State Treasurer Steve McCoy told the committee that Georgia Fund 1 has been in place for decades as a state‑governed liquidity vehicle and that its governance and safeguards have protected public funds. McCoy warned that allowing multiple, potentially unregulated pools "could open the door" to risks and reduce capital and liquidity safeguards built into the statewide pool. "It's not broken," McCoy said of the existing program, and he cited past problems in other states where runs or poor management led to major losses.

Proponents, including Tom Tite of Public Trust Advisors, argued HB 871 would increase diversification and provide local governments more permitted options, not replace Georgia Fund 1. "All we're trying to do with this bill is create diversification and competition," Tite said, arguing many LGIPs are highly regulated and that local finance officers often seek broader choices.

Banking industry witnesses opposed the measure. Tripp Kofield (Georgia Bankers Association) and Lori Godfrey (Community Bankers Association) said new pools could siphon public deposits from local banks, undermining local lending and creating an uneven playing field because banks collateralize public deposits at levels above FDIC insurance while new pools might not be subject to the same rules.

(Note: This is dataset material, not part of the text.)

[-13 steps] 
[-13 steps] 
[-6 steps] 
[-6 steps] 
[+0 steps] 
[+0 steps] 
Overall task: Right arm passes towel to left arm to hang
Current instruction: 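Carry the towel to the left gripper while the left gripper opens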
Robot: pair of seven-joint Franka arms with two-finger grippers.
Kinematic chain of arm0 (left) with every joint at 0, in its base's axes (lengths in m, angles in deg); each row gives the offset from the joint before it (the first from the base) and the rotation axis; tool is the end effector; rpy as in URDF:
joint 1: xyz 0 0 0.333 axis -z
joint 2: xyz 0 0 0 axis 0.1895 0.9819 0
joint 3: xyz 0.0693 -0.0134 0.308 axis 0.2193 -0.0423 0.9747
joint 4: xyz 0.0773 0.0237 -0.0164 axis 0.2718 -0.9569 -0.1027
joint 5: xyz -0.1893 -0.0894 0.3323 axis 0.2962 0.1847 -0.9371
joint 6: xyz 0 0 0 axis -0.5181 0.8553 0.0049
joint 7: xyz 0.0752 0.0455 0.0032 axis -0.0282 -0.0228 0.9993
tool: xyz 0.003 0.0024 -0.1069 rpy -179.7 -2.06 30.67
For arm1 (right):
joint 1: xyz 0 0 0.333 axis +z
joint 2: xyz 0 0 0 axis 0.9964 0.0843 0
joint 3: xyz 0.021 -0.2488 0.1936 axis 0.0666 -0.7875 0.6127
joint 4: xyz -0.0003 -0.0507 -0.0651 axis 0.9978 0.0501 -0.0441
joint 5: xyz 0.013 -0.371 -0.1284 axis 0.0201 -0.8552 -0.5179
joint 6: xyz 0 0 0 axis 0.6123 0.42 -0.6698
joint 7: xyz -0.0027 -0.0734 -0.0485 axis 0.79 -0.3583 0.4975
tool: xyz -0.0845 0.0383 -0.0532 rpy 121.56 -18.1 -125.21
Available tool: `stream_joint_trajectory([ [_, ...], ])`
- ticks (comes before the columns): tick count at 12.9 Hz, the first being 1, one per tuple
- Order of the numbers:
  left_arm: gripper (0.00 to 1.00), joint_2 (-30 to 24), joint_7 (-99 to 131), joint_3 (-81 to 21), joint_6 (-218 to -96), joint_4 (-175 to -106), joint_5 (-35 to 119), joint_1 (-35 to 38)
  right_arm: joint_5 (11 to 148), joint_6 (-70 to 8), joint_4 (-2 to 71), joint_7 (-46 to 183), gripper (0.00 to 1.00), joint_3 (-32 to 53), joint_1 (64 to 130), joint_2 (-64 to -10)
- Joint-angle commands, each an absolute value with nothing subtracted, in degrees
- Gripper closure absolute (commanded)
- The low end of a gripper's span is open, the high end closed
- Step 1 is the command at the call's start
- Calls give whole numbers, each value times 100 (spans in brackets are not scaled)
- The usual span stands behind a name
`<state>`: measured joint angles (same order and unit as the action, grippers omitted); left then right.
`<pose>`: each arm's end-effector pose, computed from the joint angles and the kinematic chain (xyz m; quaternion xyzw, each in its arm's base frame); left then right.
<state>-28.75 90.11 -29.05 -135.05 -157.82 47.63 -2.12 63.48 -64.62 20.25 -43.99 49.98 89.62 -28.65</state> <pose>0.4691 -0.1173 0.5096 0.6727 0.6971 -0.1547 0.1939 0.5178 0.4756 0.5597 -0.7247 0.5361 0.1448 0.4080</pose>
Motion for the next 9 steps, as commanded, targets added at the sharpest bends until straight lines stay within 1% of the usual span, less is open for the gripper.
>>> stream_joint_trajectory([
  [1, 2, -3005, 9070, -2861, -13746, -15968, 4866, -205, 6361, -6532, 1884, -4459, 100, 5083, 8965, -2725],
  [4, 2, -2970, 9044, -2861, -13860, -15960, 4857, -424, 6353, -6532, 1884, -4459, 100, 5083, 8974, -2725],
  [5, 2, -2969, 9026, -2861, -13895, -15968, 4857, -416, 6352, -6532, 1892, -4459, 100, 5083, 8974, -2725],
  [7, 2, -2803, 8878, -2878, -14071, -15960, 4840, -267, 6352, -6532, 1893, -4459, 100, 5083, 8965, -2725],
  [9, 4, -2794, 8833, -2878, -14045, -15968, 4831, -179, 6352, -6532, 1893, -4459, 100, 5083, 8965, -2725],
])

Witnesses debated technical matters: whether added pools would be SEC‑regulated, how money would be custodied, and whether the bill's formula would conceal future liabilities. Committee members asked whether small county plans would be particularly vulnerable to adding older retirees or larger liabilities; ACCG and the Treasurer raised concerns about long‑run neutrality and premium escalation.

The committee took testimony and left HB 871 as a hearing only. No subcommittee vote was recorded at this meeting.